Task dependencies live in a second Project Online API, separate from the reporting feed. If your token does not authorize it, the report says dependency data was unavailable and shows the count as unknown.

This matters: an assessment that quietly reported “0 dependencies” for a schedule full of links would be worse than useless. If you see this finding, mint a token with broader scope (the Azure AD route with the .default scope covers both APIs) and run the assessment again.

  1. Assess before you plan anything. The report is the input to your migration plan, not an afterthought. It tells you the batch count, where the risk is, and which projects to pilot.
  2. Start with the worst project, not the easiest. The table sorts worst-first for a reason. The lowest-scoring project surfaces the tenant-specific quirks you would rather find in a pilot than in batch four.
  3. Fix email coverage before importing. If coverage is low, inviting your team to Onplana first turns matched resources into live assignments, instead of leaving a manual reconciliation queue.
  4. Print or share the report. It doubles as the evidence pack for a migration decision, so circulate it to whoever needs to approve the move.
  5. Re-run it any time. The assessment is read-only and costs nothing, so run it again after cleaning up your estate to see the score move.
  • “Your access token expired.” Normal on a large estate; tokens last about an hour. Paste a fresh one and continue. Analysed projects are kept.
  • A project could not be analysed. Each project is independent, so one failure never stops the run.
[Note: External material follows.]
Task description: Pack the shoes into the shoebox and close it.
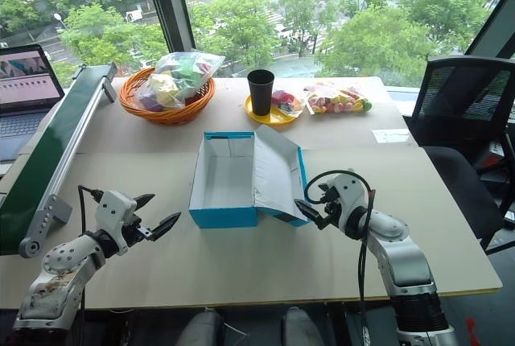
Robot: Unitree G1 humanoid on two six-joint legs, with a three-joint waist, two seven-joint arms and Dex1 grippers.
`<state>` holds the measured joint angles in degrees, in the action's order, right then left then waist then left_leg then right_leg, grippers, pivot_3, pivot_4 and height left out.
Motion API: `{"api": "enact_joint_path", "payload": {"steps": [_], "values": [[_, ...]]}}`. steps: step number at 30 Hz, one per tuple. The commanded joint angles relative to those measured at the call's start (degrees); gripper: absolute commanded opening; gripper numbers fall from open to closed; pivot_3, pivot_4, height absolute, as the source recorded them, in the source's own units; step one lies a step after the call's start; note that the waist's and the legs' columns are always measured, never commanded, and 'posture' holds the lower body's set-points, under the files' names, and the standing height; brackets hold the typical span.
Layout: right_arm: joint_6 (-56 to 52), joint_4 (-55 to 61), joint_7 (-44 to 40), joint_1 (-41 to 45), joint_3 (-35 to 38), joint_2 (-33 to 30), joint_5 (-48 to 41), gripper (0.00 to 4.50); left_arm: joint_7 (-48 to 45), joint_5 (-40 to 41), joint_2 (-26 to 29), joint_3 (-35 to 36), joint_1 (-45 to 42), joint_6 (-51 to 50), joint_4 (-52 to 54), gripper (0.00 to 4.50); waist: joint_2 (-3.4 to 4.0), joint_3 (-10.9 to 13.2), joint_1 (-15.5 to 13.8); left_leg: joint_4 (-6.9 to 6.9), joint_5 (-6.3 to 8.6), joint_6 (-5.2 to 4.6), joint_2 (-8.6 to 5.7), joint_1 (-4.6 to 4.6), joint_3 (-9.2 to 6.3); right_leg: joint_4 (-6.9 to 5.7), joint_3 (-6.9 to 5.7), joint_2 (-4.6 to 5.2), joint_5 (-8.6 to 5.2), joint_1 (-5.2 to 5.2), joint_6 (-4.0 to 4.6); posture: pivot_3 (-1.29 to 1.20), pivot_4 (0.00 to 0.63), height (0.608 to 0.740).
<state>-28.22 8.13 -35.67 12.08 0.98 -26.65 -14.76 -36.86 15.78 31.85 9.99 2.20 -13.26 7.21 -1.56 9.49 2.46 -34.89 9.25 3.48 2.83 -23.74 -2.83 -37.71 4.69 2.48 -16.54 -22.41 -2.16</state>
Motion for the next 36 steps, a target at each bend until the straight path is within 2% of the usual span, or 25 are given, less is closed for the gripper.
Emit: {"api": "enact_joint_path", "payload": {"steps": [1,3,7,10,13,16,20,29,36], "values": [[-0.84,1.46,-0.46,0.9,1.91,-1.07,-1.67,4.46,1.16,-0.33,0.23,1.07,-0.46,-0.15,1.27,4.5,0.0,0.0,-0.01,0.0,0.0,0.0,0.0,0.0,0.0,0.0,0.0,0.0,0.0,0.0,0.0,0.0,0.15,0.734],[-2.13,0.37,-1.07,2.04,3.19,-1.87,-2.59,4.46,1.19,1.74,0.13,3.24,-0.94,-0.31,1.02,4.5,0.0,0.0,-0.02,0.0,0.0,0.0,0.0,0.0,0.0,0.0,0.0,0.0,0.0,0.0,0.0,0.0,0.15,0.734],[-3.02,-3.13,-0.89,7.21,3.8,-4.31,-1.75,4.46,8.46,7.09,-1.36,15.16,-6.63,1.77,-3.96,4.5,-0.14,0.09,0.03,-0.07,0.0,0.0,0.0,0.0,-0.01,-0.1,-0.01,0.0,0.01,-0.02,0.0,0.0,0.15,0.734],[-2.62,-5.64,-1.57,10.87,3.4,-5.47,-1.29,4.46,13.56,4.06,-0.4,18.32,-8.28,2.83,-3.7,4.5,-0.17,0.1,0.14,-0.07,-0.01,-0.02,0.01,0.04,-0.02,-0.18,-0.01,-0.03,0.0,-0.04,0.0,0.0,0.15,0.734],[-1.27,-8.74,-2.17,16.58,3.14,-5.18,-1.6,4.46,17.73,5.11,-0.74,21.97,-9.15,1.9,-1.16,4.5,-0.18,0.12,0.13,-0.01,0.0,-0.01,-0.01,-0.04,0.0,0.02,0.01,0.0,0.01,-0.02,0.0,0.0,0.15,0.734],[-0.63,-10.76,-3.35,19.55,2.58,-4.66,-1.99,4.46,19.23,5.75,-0.97,22.24,-8.8,0.53,0.53,4.5,-0.25,0.16,0.05,-0.01,0.0,-0.01,-0.01,-0.12,-0.01,0.03,0.0,0.01,0.11,-0.08,0.12,0.0,0.15,0.734],[-3.07,-10.89,-8.16,25.69,-3.24,-0.83,-3.15,4.46,22.23,2.01,-0.68,22.07,-4.48,-1.42,3.55,4.5,-0.25,0.17,0.46,-0.01,0.0,-0.01,0.0,-0.08,0.0,0.0,0.0,0.01,0.11,-0.06,0.11,0.0,0.15,0.734],[0.31,-16.7,-11.81,30.15,-8.95,8.04,-2.32,4.46,26.43,2.71,-3.59,24.95,1.17,-3.87,8.54,4.5,-0.31,0.2,-0.06,-0.07,-0.01,0.0,0.0,-0.05,-0.01,-0.19,-0.01,0.0,0.11,-0.1,0.12,0.0,0.15,0.734],[1.49,-17.19,-12.01,31.86,-10.47,12.1,-1.8,4.46,26.88,2.97,-1.77,27.91,1.53,-5.28,8.06,4.5,-0.32,0.21,0.05,-0.04,-0.01,0.01,0.01,-0.06,-0.02,-0.23,-0.04,-0.01,0.13,-0.17,0.17,0.0,0.15,0.734]]}}
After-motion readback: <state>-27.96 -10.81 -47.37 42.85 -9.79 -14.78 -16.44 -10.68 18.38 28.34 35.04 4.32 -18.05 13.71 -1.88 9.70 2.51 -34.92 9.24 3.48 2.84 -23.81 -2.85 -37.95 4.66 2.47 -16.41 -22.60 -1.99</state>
Schedules over 20,000 tasks are skipped as too complex; split those or assess them individually.
  • My project list is empty. Only published projects appear in the reporting feed, and only those your account can read. Check the account’s Project Online permissions.
  • Dependency counts show as unknown. See Reading dependency figures honestly above.

Does this change anything in Project Online? No. The reporting feed is read-only. Onplana only reads.

Does it create anything in Onplana? No. No projects, tasks, or import jobs are created. Importing is a separate, explicit action you take per project from the report.

Do I need a paid plan? No. The assessment runs on every plan including Free, so you can evaluate before you buy.

How long does it take? A few seconds per project. A sixty-project estate takes a few minutes, with progress shown throughout.

Can I assess after Project Online retires? No. The assessment reads the live OData feed, which stops responding after the retirement on 30 September 2026. Assess while the feed is live.